▸ Your instructions:
Recreate the listing that follows line for line, without pictures.

▸ Information provided:
•••••
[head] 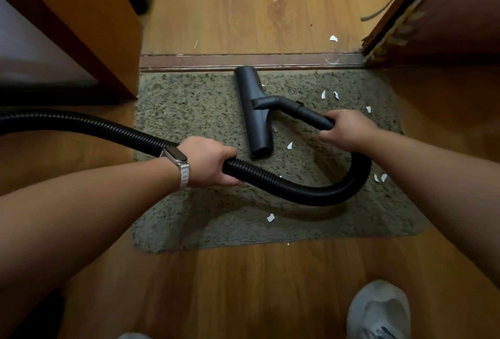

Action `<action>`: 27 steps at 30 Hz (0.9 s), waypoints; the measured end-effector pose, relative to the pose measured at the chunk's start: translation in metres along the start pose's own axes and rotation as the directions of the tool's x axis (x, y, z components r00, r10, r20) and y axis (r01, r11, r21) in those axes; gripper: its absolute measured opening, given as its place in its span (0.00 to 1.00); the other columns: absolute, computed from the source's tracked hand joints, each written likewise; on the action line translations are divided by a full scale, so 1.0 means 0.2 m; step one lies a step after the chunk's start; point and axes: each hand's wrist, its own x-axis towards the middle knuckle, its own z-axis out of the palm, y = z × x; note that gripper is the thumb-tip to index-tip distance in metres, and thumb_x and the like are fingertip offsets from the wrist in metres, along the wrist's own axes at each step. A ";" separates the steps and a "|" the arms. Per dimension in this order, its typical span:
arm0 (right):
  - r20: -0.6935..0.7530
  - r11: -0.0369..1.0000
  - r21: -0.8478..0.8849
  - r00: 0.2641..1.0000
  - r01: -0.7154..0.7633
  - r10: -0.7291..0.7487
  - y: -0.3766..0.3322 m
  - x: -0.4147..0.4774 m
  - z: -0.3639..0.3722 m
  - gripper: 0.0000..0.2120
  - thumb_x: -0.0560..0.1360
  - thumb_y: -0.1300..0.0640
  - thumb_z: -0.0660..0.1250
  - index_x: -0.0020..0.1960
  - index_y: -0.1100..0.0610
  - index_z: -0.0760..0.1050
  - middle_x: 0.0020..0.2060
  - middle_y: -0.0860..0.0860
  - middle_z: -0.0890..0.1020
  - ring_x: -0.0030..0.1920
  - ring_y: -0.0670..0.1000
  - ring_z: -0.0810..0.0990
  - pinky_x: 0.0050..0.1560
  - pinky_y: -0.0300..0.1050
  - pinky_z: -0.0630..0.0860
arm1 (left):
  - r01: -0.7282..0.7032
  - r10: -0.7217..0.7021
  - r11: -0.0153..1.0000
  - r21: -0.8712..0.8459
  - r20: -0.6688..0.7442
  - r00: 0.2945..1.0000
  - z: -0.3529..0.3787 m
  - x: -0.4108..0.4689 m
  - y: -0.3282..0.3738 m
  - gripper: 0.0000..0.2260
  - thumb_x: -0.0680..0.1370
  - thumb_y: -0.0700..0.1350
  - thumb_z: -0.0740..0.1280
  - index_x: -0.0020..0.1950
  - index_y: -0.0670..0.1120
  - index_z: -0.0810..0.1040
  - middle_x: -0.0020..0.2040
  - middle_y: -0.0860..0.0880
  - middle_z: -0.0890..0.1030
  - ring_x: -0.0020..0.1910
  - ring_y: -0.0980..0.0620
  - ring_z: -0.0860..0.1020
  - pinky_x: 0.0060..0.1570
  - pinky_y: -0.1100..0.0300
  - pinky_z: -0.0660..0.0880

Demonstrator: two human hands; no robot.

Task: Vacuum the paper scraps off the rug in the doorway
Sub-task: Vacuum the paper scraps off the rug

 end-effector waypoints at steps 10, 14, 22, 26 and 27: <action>-0.025 0.995 0.038 0.995 -0.093 0.094 0.08 -0.06 0.03 0.08 0.74 0.48 0.69 0.51 0.47 0.75 0.36 0.50 0.79 0.36 0.51 0.79 0.33 0.42 0.69 | -0.035 0.034 0.999 -0.011 -0.047 0.998 0.01 -0.05 -0.02 0.24 0.70 0.75 0.58 0.44 0.54 0.69 0.41 0.54 0.79 0.41 0.49 0.79 0.36 0.58 0.73; -0.001 1.000 -0.014 1.000 -0.015 0.015 -0.02 -0.06 0.06 0.07 0.73 0.49 0.69 0.51 0.47 0.76 0.36 0.48 0.78 0.38 0.51 0.78 0.36 0.43 0.70 | -0.053 0.054 0.999 0.006 -0.042 0.998 -0.01 -0.09 -0.03 0.25 0.70 0.75 0.59 0.44 0.53 0.70 0.40 0.54 0.79 0.40 0.49 0.79 0.36 0.58 0.74; 0.019 0.997 -0.066 0.999 0.042 -0.041 -0.10 -0.07 0.06 0.11 0.71 0.48 0.69 0.53 0.45 0.78 0.39 0.48 0.81 0.41 0.52 0.79 0.42 0.45 0.77 | -0.061 0.062 0.998 0.010 -0.029 0.998 -0.02 -0.12 -0.02 0.23 0.70 0.75 0.60 0.42 0.54 0.67 0.40 0.54 0.79 0.39 0.50 0.79 0.37 0.58 0.76; 0.013 0.999 -0.047 1.000 0.006 -0.005 -0.02 -0.11 0.03 0.09 0.72 0.47 0.69 0.52 0.44 0.77 0.37 0.45 0.79 0.38 0.49 0.77 0.37 0.43 0.70 | -0.054 0.054 0.998 0.013 -0.054 0.997 -0.01 -0.08 0.00 0.25 0.69 0.76 0.57 0.43 0.54 0.68 0.40 0.53 0.80 0.38 0.49 0.79 0.35 0.58 0.75; 0.014 0.999 -0.042 1.000 -0.004 0.005 0.00 -0.12 0.02 0.09 0.72 0.48 0.69 0.52 0.44 0.77 0.37 0.46 0.79 0.37 0.48 0.77 0.37 0.43 0.70 | -0.052 0.053 0.999 0.012 -0.056 0.997 -0.01 -0.07 0.01 0.26 0.69 0.76 0.57 0.43 0.54 0.68 0.40 0.53 0.80 0.39 0.49 0.79 0.34 0.58 0.73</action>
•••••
▸ Response to this task:
[head] 

Action `<action>`: 27 steps at 30 Hz (0.9 s), waypoints; the measured end-effector pose, relative to the pose measured at the chunk's start: translation in metres along the start pose's own axes and rotation as the directions of the tool's x axis (x, y, z components r00, r10, r20) and y axis (r01, r11, r21) in those axes; gripper: its absolute measured opening, given as its place in its span (0.00 to 1.00); the other columns: absolute, computed from the source's tracked hand joints, each written likewise; on the action line translations are divided by a full scale, so 1.0 means 0.2 m; step one lies a step after the chunk's start; point and axes: each hand's wrist, its own x-axis towards the middle knuckle, its own z-axis out of the palm, y = z × x; note that gripper is the thumb-tip to index-tip distance in metres, and thumb_x and the like are fingertip offsets from the wrist in metres, along the wrist's own axes at each step. A ";" separates the steps and a "|" the arms. Per dimension in this order, its typical span:
arm0 (right):
  - r20: -0.6935..0.7530
  - r11: -0.0369..1.0000
  - r21: -0.8478..0.8849
  - r00: 0.2641..1.0000
  - r01: -0.7154..0.7633
  - r10: -0.7291..0.7487
  - y: -0.3766..0.3322 m
  - x: -0.4147..0.4774 m
  - z: -0.3639..0.3722 m
  - gripper: 0.0000..0.2120
  - thumb_x: -0.0560..0.1360
  - thumb_y: -0.1300..0.0640
  - thumb_z: -0.0660..0.1250
  - index_x: -0.0020..0.1960
  - index_y: -0.1100..0.0610
  - index_z: -0.0760..0.1050
  - middle_x: 0.0020..0.2060
  - middle_y: -0.0860..0.0860
  - middle_z: -0.0890..0.1020
  - ring_x: -0.0030..0.1920
  - ring_y: -0.0670..0.1000
  - ring_z: -0.0810..0.0990
  - pinky_x: 0.0050..0.1560
  - pinky_y: -0.0300..0.1050
  - pinky_z: -0.0630..0.0860
arm1 (left):
  - r01: -0.7282..0.7032
  - r10: -0.7217..0.7021
  - r11: -0.0153..1.0000
  - r21: -0.8712..0.8459
  - r20: -0.6688..0.7442
  - r00: 0.2945..1.0000
  - z: -0.3529..0.3787 m
  - x: -0.4108..0.4689 m
  - y: -0.3282..0.3738 m
  - gripper: 0.0000..0.2260
  - thumb_x: -0.0680..0.1370
  - thumb_y: -0.0700..0.1350
  - thumb_z: -0.0740..0.1280
  - index_x: -0.0020..0.1950
  - index_y: -0.0670..0.1120
  - index_z: -0.0810..0.1040
  - middle_x: -0.0020..0.2040
  - middle_y: -0.0860..0.0880
  - middle_z: -0.0890..0.1030
  - ring_x: -0.0020..0.1910
  - ring_y: -0.0980..0.0620
  - ring_z: -0.0860..0.1020
  - pinky_x: 0.0060..0.1570
  - pinky_y: -0.1100..0.0300
  - pinky_z: -0.0660..0.0880

Demonstrator: two human hands; no robot.

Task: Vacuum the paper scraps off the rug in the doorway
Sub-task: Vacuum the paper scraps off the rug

 end-effector waypoints at steps 10, 14, 22, 26 and 27: <action>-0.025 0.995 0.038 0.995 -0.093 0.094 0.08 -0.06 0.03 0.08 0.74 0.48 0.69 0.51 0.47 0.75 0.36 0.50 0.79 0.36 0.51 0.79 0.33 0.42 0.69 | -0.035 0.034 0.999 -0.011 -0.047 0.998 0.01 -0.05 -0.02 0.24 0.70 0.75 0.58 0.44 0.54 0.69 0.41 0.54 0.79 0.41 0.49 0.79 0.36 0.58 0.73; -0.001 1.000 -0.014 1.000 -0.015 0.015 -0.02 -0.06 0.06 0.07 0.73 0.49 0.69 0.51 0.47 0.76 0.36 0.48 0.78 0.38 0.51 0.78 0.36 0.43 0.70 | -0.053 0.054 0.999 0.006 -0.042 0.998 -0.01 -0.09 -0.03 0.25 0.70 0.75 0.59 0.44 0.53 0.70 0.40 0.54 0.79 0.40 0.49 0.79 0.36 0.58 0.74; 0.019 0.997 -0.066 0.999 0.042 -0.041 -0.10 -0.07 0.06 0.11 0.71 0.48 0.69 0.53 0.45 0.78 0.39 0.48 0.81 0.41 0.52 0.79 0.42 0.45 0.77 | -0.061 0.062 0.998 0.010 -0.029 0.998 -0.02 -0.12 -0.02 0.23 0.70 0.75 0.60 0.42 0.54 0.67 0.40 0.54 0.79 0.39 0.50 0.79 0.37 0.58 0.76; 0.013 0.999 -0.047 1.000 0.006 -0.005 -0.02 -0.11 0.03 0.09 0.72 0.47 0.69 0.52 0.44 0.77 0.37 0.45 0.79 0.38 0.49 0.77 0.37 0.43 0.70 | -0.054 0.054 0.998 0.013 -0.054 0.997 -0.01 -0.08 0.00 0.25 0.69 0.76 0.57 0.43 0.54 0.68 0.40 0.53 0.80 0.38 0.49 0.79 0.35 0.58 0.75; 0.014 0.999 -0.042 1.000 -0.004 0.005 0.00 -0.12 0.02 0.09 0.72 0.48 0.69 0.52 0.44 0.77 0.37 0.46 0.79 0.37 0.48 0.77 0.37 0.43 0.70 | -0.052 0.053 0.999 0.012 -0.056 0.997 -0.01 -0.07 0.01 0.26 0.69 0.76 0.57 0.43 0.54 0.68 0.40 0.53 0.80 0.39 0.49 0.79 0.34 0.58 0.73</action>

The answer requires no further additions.